Call MeSecond(strMessage)
End Sub

Sub MeSecond(sMsg As String)
MsgBox sMsg, vbOKOnly, "This message was sent to you by yourself!"
End Sub

Run MeFirst. :)

mdmackillop
08-14-2006, 03:04 PM
In passing to a sub, the argument doen't need to be in brackets; when passing to a function, you need them.


Sub MeFirst()
Dim strMessage As String
strMessage = "I was passed to another sub!"
MeSecond strMessage
MsgBox MeThird(strMessage), vbOKOnly, "This message was sent to you by yourself!"
End Sub

Sub MeSecond(sMsg As String)
MsgBox sMsg, vbOKOnly, "This message was sent to you by yourself!"
End Sub

Function MeThird(sMsg As String)
MeThird = sMsg & vbCr & sMsg
End Function

Bob Phillips
08-14-2006, 03:13 PM
In passing to a sub, the argument doen't need to be in brackets; when passing to a function, you need them.

Not correct, it is not whether it is a Sub or a Function



Sub MeFirst()
Dim strMessage As String
strMessage = "I was passed to another sub!"
MeSecond strMessage
MsgBox MeThird(strMessage), vbOKOnly, "This message was sent to you by yourself!"
End Sub

Function MeSecond(sMsg As String)
MsgBox sMsg, vbOKOnly, "This message was sent to you by yourself!"
End Function

Function MeThird(sMsg As String)
MeThird = sMsg & vbCr & sMsg
End Function


The determining factor on whether parentherses are required is if a function is part of an expression, or whether the procedure is invoked via a Call statement.

Cyberdude
08-14-2006, 09:01 PM
I'm not sure that I understood the question, but I'd like to clarify that passing a variable as an argument doesn't necessarily pass the variable ... it's usually passing the variable's value.

Sub First
Dim XXX As String
XXX = "Hello"
Call Second(XXX)
End Sub

Sub Second(InputString As String)
Msgbox InputString
End Sub
Sub Second will display "Hello".

Jan Karel Pieterse
08-15-2006, 08:11 AM
I'm not sure that I understood the question, but I'd like to clarify that passing a variable as an argument doesn't necessarily pass the variable ... it's usually passing the variable's value.

That is not entirely correct.

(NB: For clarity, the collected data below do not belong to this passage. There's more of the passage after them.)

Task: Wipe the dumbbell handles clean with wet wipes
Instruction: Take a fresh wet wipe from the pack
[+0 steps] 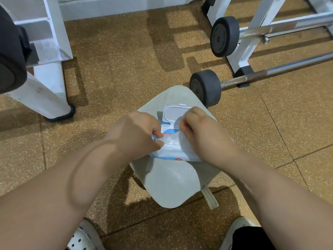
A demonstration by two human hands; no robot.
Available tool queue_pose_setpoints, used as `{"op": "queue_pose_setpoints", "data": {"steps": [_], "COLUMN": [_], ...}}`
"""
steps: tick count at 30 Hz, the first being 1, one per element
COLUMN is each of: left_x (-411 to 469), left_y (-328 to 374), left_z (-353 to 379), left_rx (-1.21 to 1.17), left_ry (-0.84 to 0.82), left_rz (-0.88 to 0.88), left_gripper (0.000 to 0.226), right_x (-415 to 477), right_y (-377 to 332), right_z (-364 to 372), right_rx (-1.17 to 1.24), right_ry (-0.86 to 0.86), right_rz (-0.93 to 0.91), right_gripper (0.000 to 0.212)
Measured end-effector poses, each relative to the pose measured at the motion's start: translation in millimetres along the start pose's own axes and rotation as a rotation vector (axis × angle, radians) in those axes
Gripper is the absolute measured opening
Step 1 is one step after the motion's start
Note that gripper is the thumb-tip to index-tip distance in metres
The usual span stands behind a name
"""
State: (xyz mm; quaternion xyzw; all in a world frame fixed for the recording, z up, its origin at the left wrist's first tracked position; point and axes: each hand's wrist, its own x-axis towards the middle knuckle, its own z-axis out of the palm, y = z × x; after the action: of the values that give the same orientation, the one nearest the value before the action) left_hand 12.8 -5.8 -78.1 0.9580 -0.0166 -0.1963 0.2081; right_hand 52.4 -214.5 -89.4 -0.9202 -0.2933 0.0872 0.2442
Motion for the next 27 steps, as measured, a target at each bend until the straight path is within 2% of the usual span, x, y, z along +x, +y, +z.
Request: {"op": "queue_pose_setpoints", "data": {"steps": [2,4,8,10,11,13,15,18,22,25,27], "left_x": [0.9,0.9,-0.3,-1.2,-1.3,-1.0,0.2,1.0,1.0,-0.4,-1.3], "left_y": [1.9,3.8,4.6,3.7,2.4,-0.4,-2.0,-1.0,2.1,4.4,2.6], "left_z": [-1.2,-1.4,0.3,0.8,1.1,2.1,4.2,4.2,2.2,1.2,1.8], "left_rx": [-0.004,-0.004,0.014,0.005,-0.008,-0.028,-0.016,0.005,0.023,0.029,0.039], "left_ry": [-0.009,-0.009,0.024,0.024,0.023,0.025,0.031,0.043,0.045,0.046,0.035], "left_rz": [-0.027,-0.032,0.006,0.024,0.027,0.026,0.022,0.02,0.026,0.034,0.043], "left_gripper": [0.009,0.013,0.018,0.016,0.015,0.01,0.014,0.014,0.019,0.025,0.021], "right_x": [-2.2,-5.8,-6.2,-4.5,-4.0,-3.6,-2.0,-1.8,-7.8,-12.1,-9.3], "right_y": [0.9,-4.5,-13.5,-13.0,-11.3,-9.0,-3.1,4.1,-4.0,-15.8,-20.2], "right_z": [-3.9,-1.6,13.3,14.3,13.5,8.3,0.5,-11.0,-8.6,4.1,9.5], "right_rx": [0.073,0.059,-0.159,-0.224,-0.202,-0.012,0.184,0.268,0.238,0.091,-0.015], "right_ry": [0.009,-0.024,-0.059,-0.113,-0.108,-0.063,0.001,-0.009,0.046,0.058,0.097], "right_rz": [-0.004,-0.039,-0.144,-0.103,-0.074,-0.002,0.055,0.132,0.134,0.092,0.062], "right_gripper": [0.003,0.018,0.008,0.025,0.027,0.015,0.018,0.023,0.012,0.041,0.032]}}
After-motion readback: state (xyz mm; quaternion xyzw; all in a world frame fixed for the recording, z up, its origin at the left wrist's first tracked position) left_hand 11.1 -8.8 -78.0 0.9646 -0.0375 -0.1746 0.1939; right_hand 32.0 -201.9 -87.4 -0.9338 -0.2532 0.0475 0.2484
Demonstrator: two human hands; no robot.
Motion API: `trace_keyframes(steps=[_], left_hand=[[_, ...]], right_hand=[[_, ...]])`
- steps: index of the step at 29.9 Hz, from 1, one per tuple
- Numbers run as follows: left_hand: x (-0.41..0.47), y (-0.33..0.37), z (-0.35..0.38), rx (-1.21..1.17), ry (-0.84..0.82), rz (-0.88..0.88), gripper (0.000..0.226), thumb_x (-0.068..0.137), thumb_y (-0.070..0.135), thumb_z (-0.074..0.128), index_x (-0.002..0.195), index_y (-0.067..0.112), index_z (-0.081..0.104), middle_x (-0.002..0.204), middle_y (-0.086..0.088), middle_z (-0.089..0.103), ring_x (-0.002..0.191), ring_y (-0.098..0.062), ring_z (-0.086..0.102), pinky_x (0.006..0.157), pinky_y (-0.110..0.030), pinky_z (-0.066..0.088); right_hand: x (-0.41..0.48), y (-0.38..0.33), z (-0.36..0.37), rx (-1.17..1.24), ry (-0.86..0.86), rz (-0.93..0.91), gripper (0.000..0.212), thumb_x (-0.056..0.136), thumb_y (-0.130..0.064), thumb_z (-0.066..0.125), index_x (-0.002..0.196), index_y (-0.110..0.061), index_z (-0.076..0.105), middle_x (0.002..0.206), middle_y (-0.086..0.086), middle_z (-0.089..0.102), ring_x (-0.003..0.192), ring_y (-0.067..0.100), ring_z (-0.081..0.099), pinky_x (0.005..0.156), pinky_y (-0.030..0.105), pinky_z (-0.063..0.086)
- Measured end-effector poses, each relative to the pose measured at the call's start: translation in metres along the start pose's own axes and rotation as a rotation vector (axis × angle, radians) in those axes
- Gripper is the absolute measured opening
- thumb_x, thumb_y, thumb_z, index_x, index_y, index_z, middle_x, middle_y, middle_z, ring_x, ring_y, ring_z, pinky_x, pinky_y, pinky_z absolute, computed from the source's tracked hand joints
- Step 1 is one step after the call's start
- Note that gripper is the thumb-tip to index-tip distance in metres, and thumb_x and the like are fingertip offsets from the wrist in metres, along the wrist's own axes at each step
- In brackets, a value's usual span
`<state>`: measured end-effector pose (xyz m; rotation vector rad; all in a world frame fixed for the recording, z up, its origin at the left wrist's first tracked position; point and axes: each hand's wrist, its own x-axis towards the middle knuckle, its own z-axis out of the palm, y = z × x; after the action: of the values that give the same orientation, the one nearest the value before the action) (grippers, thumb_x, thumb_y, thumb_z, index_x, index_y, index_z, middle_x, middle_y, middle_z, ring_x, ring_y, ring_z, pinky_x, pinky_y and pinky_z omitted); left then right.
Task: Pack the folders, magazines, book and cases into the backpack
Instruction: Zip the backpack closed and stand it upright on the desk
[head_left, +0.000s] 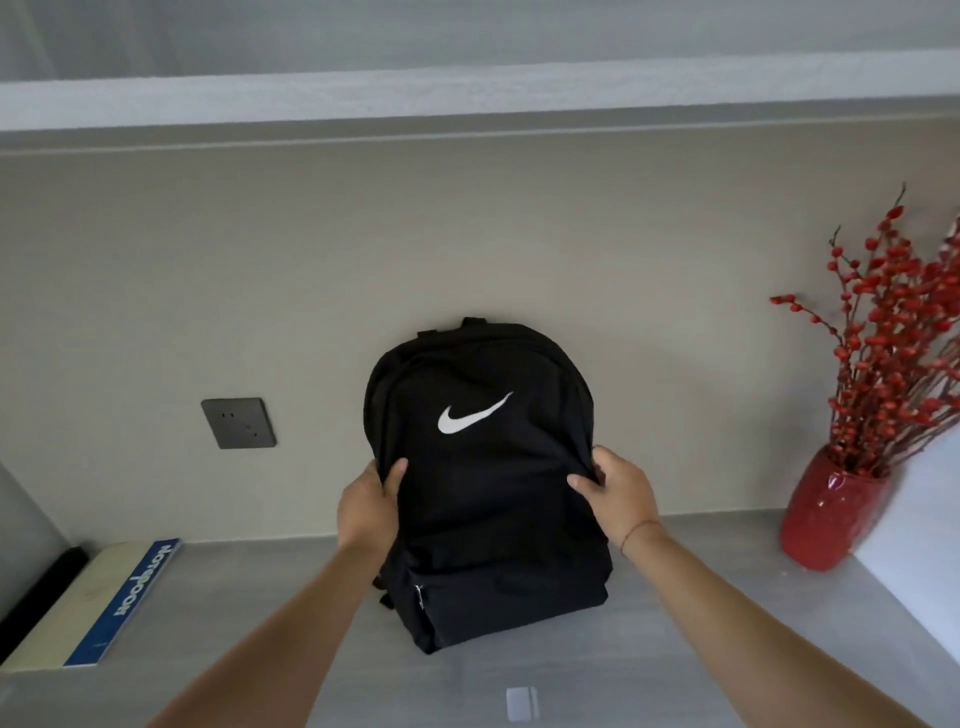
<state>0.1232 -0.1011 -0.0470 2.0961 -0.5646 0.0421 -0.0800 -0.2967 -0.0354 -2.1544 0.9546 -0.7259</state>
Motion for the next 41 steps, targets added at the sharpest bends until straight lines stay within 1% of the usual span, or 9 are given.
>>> trace_keyframes(steps=[5,11,18,26,29,32,36,39,41], left_hand=[[0.025,0.006,0.007,-0.135,-0.093,-0.102,0.047,0.093,0.050,0.042,0.114,0.010,0.053,0.105,-0.008,0.064,0.102,-0.031,0.059,0.076,-0.030,0.043],[-0.030,-0.049,0.030,-0.089,-0.104,-0.063,0.058,0.077,0.043,0.071,0.124,0.019,0.048,0.119,-0.003,0.059,0.112,-0.024,0.055,0.096,-0.043,0.047],[-0.012,-0.045,0.028,-0.025,-0.009,0.007,0.029,0.094,0.035,0.051,0.118,0.021,0.058,0.111,-0.003,0.069,0.103,-0.029,0.063,0.073,-0.027,0.040],[0.023,-0.037,0.021,-0.055,-0.046,-0.035,0.038,0.092,0.043,0.053,0.113,0.012,0.059,0.108,-0.009,0.069,0.101,-0.032,0.063,0.077,-0.032,0.045],[0.015,-0.050,0.024,0.016,-0.103,-0.090,0.047,0.085,0.050,0.057,0.102,0.006,0.055,0.105,-0.012,0.062,0.101,-0.034,0.059,0.090,-0.045,0.047],[-0.001,-0.066,0.030,0.225,-0.015,-0.025,0.069,0.078,0.055,0.064,0.126,0.009,0.044,0.137,-0.011,0.042,0.130,-0.030,0.038,0.110,-0.047,0.027],[-0.019,-0.073,0.037,0.159,0.048,-0.077,0.103,0.072,0.058,0.068,0.148,0.015,0.013,0.155,-0.009,0.020,0.142,-0.029,0.021,0.115,-0.050,0.017],[-0.030,-0.076,0.043,-0.062,-0.021,-0.086,0.114,0.067,0.053,0.075,0.149,0.021,0.004,0.156,-0.007,0.020,0.143,-0.027,0.022,0.115,-0.047,0.024],[-0.039,-0.074,0.045,-0.133,-0.077,-0.063,0.121,0.059,0.054,0.080,0.148,0.028,0.002,0.154,-0.002,0.020,0.142,-0.023,0.023,0.115,-0.044,0.027]], right_hand=[[0.015,0.008,0.015,0.122,0.073,0.159,0.018,0.087,-0.030,0.063,0.088,-0.014,0.056,0.088,0.002,0.062,0.084,0.021,0.056,0.074,0.029,0.048],[0.010,0.035,0.031,0.140,-0.036,0.312,0.047,0.093,-0.039,0.051,0.125,-0.006,0.050,0.131,0.013,0.045,0.124,0.033,0.043,0.107,0.044,0.037],[0.019,0.017,0.034,0.402,0.061,0.291,0.031,0.095,-0.028,0.050,0.089,0.002,0.056,0.091,0.023,0.064,0.087,0.038,0.059,0.068,0.031,0.041],[0.014,0.022,0.029,0.310,0.160,0.240,0.034,0.094,-0.031,0.051,0.069,-0.008,0.053,0.068,0.003,0.054,0.071,0.023,0.051,0.057,0.028,0.038],[0.004,0.037,0.038,0.200,0.024,0.279,0.031,0.095,-0.039,0.045,0.085,-0.013,0.057,0.090,0.007,0.060,0.090,0.027,0.057,0.074,0.031,0.044],[-0.002,0.046,0.048,0.085,-0.015,0.342,0.044,0.093,-0.048,0.045,0.111,-0.009,0.058,0.119,0.013,0.050,0.109,0.032,0.052,0.100,0.043,0.043],[-0.007,0.041,0.045,0.112,0.156,0.365,0.055,0.089,-0.048,0.052,0.129,-0.010,0.046,0.138,0.012,0.040,0.125,0.033,0.043,0.104,0.044,0.037],[-0.026,0.038,0.047,0.219,0.270,0.157,0.065,0.089,-0.048,0.054,0.141,-0.017,0.032,0.149,0.005,0.031,0.136,0.025,0.033,0.109,0.038,0.030],[-0.040,0.039,0.056,0.087,0.131,0.007,0.079,0.084,-0.047,0.061,0.147,-0.025,0.021,0.154,0.001,0.021,0.139,0.019,0.028,0.113,0.037,0.028]])
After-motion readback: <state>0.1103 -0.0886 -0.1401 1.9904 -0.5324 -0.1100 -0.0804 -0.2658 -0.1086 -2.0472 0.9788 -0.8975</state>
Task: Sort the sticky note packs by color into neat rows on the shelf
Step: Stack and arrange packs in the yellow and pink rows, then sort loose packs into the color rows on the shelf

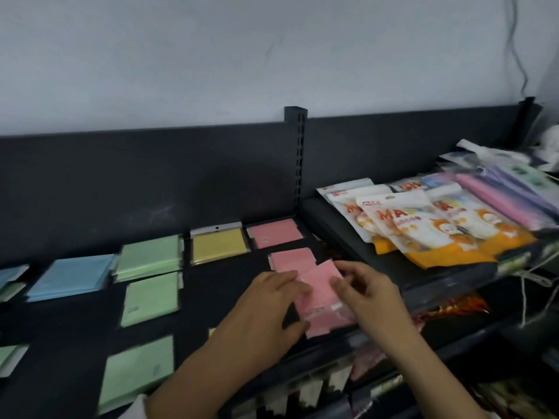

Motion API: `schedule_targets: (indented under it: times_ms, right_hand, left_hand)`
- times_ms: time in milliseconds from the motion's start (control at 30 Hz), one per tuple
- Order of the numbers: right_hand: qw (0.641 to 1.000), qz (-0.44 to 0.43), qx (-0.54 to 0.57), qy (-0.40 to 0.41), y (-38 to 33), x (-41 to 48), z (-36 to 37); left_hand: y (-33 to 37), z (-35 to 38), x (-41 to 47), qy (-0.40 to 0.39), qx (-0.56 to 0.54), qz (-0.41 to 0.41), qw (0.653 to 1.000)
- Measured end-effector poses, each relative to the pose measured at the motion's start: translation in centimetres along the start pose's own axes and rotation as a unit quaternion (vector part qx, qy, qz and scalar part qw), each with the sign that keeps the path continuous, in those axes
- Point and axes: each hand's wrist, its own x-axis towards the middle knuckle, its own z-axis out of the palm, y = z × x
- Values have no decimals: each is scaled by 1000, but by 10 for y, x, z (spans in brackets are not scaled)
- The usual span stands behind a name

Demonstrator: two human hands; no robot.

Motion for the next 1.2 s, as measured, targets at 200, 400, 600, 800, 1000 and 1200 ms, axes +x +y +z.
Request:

In fact you should be using the keyword ByRef or Byval. If you use Byref, you pass a pointer to the variable. Use ByVal to pass just the content of the variable. And it also depends on whether you're passing an Object variable or a "normal" one.

mdmackillop
08-15-2006, 09:10 AM
I think we really need an Article on this, if we ever get that area of the site up and running again!

Djblois
08-15-2006, 11:48 AM
Thank you all and I agree it seems a complicated topic and not totally understood. So I think we need an Article or something from an expert

compariniaa
08-16-2006, 09:55 AM
Sub MeSecond(sMsg As String)
If I were to have used

Sub MeSecond(sMsg)
would Excel treat sMsg as a variant?

Zack Barresse
08-16-2006, 10:07 AM
I'm actually working on a white paper for this, along with Excel addins (prior to 2007).

Bob Phillips
08-16-2006, 10:50 AM
If I were to have used

Sub MeSecond(sMsg) would Excel treat sMsg as a variant?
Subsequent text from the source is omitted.